EXERCISE BRIEF
Check the listing below for lines that hold "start". How many are there? Please give only the number.

::: RECORDED INFORMATION :::

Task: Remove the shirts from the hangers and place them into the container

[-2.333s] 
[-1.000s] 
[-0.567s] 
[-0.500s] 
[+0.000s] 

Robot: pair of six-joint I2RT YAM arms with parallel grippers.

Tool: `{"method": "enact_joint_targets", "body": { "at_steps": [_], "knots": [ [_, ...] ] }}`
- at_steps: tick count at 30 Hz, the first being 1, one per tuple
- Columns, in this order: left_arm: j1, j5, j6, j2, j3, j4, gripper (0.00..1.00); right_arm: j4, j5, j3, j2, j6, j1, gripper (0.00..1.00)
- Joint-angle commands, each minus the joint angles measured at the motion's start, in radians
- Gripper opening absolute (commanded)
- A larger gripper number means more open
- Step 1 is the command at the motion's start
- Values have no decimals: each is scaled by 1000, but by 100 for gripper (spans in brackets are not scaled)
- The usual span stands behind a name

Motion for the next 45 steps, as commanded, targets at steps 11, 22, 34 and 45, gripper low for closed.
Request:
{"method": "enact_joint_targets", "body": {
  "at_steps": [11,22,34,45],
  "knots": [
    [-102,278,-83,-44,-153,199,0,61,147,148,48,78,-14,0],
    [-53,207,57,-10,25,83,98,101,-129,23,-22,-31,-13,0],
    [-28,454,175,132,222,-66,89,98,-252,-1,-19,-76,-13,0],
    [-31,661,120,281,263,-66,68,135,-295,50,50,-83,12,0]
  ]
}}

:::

EXERCISE ANSWER
2